HAMAS YESTERDAY accused Israel of indirect responsibility for the kidnapping and killing of Italian rights activist Vittorio Arrigoni, whose body was found hanging in a Gaza city flat.
During mourning ceremonies in Gaza, Hamas leader Mahmoud Zahar suggested the aim of the “awful crime” was to intimidate activists planning a flotilla in May with the aim of breaking the blockade of Gaza.
He said foreign activists were “our friends” and vowed the perpetrators would be punished. Similar gatherings were held in the West Bank, where President Mahmoud Abbas condemned the murder.
Hamas security officials reported that Mr Arrigoni was killed soon after his abduction, although the kidnappers had offered to free him in exchange for the release of their leader, Sheikh Abu Walid al-Maqdas, detained last month by Hamas.
The abductors proclaimed they belonged to a previously unknown faction, the Brigade of the Gallant Companion of the Prophet Muhammad bin Muslima, said to be an offshoot of Tawhid-wa-Jihad (Monotheism and Holy War), a radical Muslim (Salafi) group. But Gaza’s Salafi factions have denounced the deed and denied involvement. Five men have been arrested.
Over the past few years puritan Salafis have attacked internet cafes, hair salons and restaurants and admonished unrelated couples keeping company in public. In 2009, Hamas killed 24 members of a faction that had proclaimed an “Islamic emirate” in Gaza.
Mr Arrigoni’s abduction was the first since Hamas took control of the strip in 2007.
Mr Arrigoni (36), a pacifist and writer, travelled to Gaza in August 2008 on the maiden voyage of the Free Gaza movement to break Israel’s blockade. An activist with the International Solidarity Movement (ISM), which campaigns for Palestinian rights, he took part in another voyage along with Irish Nobel laureate Maireád Maguire in October of that year. During Israel’s 2008-2009 war on Gaza he aided medical teams and reported events to Italian newspapers.

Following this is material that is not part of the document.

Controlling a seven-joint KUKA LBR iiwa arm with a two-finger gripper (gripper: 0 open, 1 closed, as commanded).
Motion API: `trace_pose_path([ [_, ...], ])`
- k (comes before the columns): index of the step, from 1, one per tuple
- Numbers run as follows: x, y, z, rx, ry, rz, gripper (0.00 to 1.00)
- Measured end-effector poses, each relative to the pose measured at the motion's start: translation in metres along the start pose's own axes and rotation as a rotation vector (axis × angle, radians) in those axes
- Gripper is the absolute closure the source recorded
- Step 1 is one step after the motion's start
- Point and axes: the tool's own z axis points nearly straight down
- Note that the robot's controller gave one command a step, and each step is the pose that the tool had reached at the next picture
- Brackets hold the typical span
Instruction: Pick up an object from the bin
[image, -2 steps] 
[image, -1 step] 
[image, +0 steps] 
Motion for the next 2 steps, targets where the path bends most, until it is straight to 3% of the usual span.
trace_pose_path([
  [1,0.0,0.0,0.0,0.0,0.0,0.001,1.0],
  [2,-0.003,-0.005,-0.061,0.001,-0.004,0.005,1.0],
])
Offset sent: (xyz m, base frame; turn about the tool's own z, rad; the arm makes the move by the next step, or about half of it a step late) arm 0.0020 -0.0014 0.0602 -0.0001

After the war he accompanied fishermen harassed by Israeli patrol boats while seeking to cast their nets beyond arbitrary limits set by Israel. He also went with farmers harvesting crops in the wide buffer zone imposed by Israel on the Gaza side of the border.
He was wounded when an Israeli gunboat fired on a fishing vessel and detained several times by Israeli authorities. Mr Arrigoni held honorary Palestinian citizenship and was considered a hero by many Palestinians.
He was the third ISM activist to die in Gaza, the first said to be slain by Palestinians. US citizen Rachel Corrie was crushed by an Israeli bulldozer demolishing Palestinian homes and Briton Tom Hurndall was trying to protect Palestinian children when he was shot by Israeli troops.
Mr Arrigoni’s murder occurred only 10 days after the fatal West Bank shooting in the Jenin refugee camp of Juliano Mer-Khamis, director of the city’s Freedom Theatre.
Film-maker Mer-Khamis – whose mother was a leftist Israeli Jew and father was a Christian Palestinian – sought to bridge the widening gulf between Palestinians and Israelis by staging plays for vulnerable camp children.